Considering that both the USMNT and Mexico will not need to qualify for the World Cup as co-hosts in 2026, and that an expanded tournament will put the qualification process into question going forward, it became clear that Thursday's match would also be the last meaningful one for the two countries at the venerable Azteca for at least several years, or perhaps even ever.
Mexico were eager for redemption. After losing three previous times to the USMNT in the CONCACAF Nations League final, the Gold Cup final and a previous qualifier, a statement win at the Azteca would be a perfect goodbye to their infamous clashes on the home ground.
With an ever-increasing amount of hype, the stage was ready for a celebration. A high-stakes battle with a potential World Cup spot on the line, and while the 87,000-capacity stadium was capped to 50,000 supporters due to security protocols, the stage had all of the necessary ingredients.
Traditional songs such as "Cielito Lindo" and chants like "¡Olé!" and "¡Si Se Puede!" ("It can be done") rang out as Mexico's fans aimed to bring life to the party. The PA announcer, in order to drown out instances of the anti-gay chant that has plagued El Tri matches, encouraged fans to shout "¡Méxicoooo!" on goal kicks.
Then the disappointment arrived. One moment nostalgic lyrics filled the crisp evening air, the next, a chorus of boos rained down onto the pitch as both teams floundered to a 0-0 draw. The undefeated streak had continued for Mexico at the Estadio Azteca, but the same couldn't be said about finally reclaiming a win.
For many El Tri fans, their anger was also focused on the inability to claim three points that would have brought them incredibly close to qualifying for the World Cup.
And yet, Mexico manager Gerardo "Tata" Martino didn't seem too bothered with what had just unfolded, even as the "¡Fuera Tata!" chorus grew in the stands.
"We competed well with the United States," said Martino after the match, oddly pleased. "Today we seeked to equal the rhythm of the game during the 90 minutes."
On paper, 0-0 isn't the worst result for the two.
A win would have undoubtedly changed their fortunes, but with another point each they've been able to slightly maintain their distance above fourth place Costa Rica (19 points) and fifth place Panama (18 points) in the Octagonal table. As long as Mexico (22 points, third place) and the United States (22 points, second place on goal difference) maintain their place within the top three, a direct spot to this year's World Cup will be earned.
Looking back at Mexico though, who were slightly fortunate to not allow a goal by their American rivals, bittersweet feelings remain about their latest performance.
Martino's substitutes were made far too late, the attack lacked chemistry, and although the defense was one of the few positives, they allowed the USMNT to create dangerous chances -- which, luckily for El Tri supporters, they missed.

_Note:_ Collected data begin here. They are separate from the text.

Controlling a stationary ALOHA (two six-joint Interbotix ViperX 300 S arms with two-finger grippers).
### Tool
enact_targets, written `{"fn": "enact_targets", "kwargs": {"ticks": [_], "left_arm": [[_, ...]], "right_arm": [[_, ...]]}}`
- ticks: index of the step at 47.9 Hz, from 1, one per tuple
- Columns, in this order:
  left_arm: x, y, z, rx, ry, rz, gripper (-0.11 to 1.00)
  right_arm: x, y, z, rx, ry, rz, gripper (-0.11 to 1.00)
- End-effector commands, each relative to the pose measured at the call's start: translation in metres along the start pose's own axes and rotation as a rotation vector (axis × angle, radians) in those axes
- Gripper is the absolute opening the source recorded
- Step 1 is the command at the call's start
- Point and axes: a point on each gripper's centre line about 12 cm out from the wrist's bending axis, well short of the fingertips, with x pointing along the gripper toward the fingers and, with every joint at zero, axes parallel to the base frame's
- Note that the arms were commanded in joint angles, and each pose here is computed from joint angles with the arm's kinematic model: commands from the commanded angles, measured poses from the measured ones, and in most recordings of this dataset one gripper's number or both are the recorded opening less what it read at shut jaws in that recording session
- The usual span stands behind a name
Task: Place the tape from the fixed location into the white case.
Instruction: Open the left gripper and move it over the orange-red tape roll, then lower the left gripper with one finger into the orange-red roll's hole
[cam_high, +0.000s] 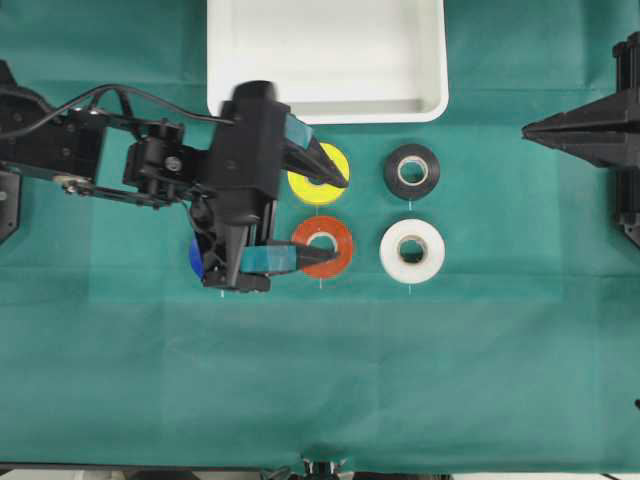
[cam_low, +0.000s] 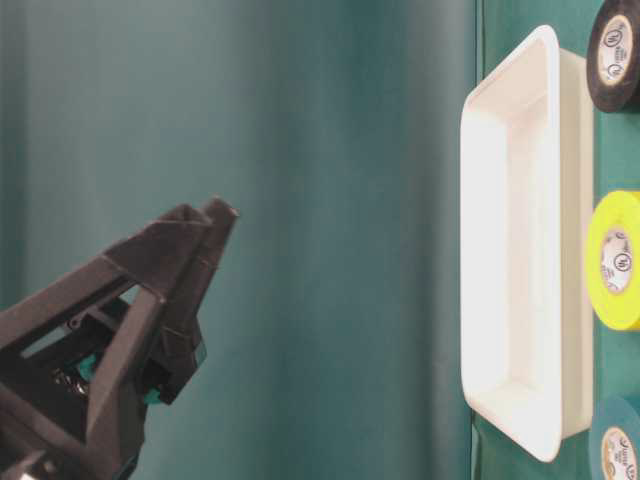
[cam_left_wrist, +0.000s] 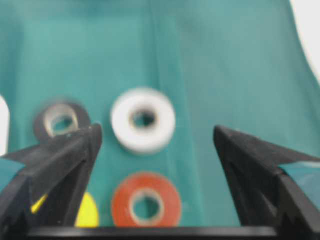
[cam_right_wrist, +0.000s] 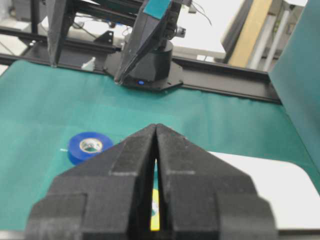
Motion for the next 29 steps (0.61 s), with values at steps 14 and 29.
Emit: {"fn": "enact_targets", "kwargs": {"ticks": [14,29], "left_arm": [[-0.006,-0.007,0.024,-0.028,0.250,0.006,0.99],[-0.002,-0.008,0.032,-0.023,0.365,0.014,0.99]], "right_arm": [[0.003,0.000,0.011,0.003,-0.020,0.000,0.00],[0.003,0.000,0.011,0.003,-0.017,-0.002,0.00]]}}
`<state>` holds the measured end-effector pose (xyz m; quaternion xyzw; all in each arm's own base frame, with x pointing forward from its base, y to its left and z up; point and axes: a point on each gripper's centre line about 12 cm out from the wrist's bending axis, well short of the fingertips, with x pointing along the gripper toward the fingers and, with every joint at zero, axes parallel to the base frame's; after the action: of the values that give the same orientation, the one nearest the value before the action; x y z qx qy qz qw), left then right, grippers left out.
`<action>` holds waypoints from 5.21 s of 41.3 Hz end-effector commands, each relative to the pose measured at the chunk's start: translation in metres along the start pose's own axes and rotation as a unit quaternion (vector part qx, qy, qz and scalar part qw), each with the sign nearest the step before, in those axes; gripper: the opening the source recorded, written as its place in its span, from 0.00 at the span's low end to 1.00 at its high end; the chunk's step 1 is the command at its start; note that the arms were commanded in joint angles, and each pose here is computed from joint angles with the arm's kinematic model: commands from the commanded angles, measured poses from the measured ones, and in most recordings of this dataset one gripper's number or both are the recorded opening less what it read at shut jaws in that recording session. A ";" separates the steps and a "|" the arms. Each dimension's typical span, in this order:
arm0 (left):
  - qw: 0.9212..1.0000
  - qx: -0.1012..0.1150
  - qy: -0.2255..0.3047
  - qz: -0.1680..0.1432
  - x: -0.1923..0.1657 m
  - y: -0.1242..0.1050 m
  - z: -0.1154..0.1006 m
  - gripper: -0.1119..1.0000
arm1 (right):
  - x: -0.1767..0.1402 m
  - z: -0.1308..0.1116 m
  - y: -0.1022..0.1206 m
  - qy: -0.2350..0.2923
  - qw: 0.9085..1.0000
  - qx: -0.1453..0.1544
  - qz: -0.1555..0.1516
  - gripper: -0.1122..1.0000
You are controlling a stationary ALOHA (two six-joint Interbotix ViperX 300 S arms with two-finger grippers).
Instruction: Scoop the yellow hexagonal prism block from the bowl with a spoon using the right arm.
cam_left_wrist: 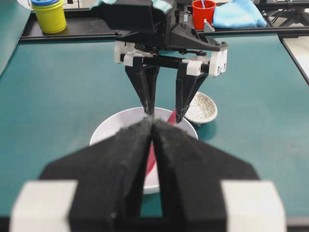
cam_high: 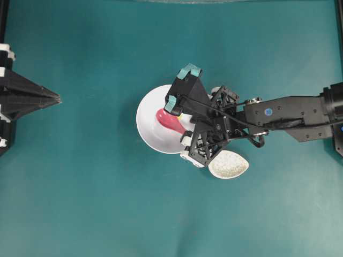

Will Martino find improvements?
"We've lost that calm in the last 25 meters of the field. Not only during the times when we need to score a goal, but also when needing to make that pass," Martino said. "It's clear that it's a subject that we need to restore."
Mexico's next two and final opponents in the Octagonal, will be more forgiving. On March 27, they'll visit a Honduran side who are now officially out of the running for the World Cup with a four-point tally at the very bottom of the table at eight place. Then, on March 30, El Tri will host sixth place El Salvador, who are also eliminated for World Cup contention with 10 points.
There is a straightforward path to World Cup qualification here, but the issue isn't one just about qualifying for the big tournament. It's about showcasing along the way that the team can compete for something far greater than regional dominance.
Attention spans are notoriously short in the international window and there will be another opportunity at home when Mexico hosts El Salvador. However, after walking out of the Azteca on Thursday night, one couldn't help but feel that the stadium had lost some mystique -- and that El Tri closed the latest chapter of its rivalry with the USMNT on a shaky and precarious note.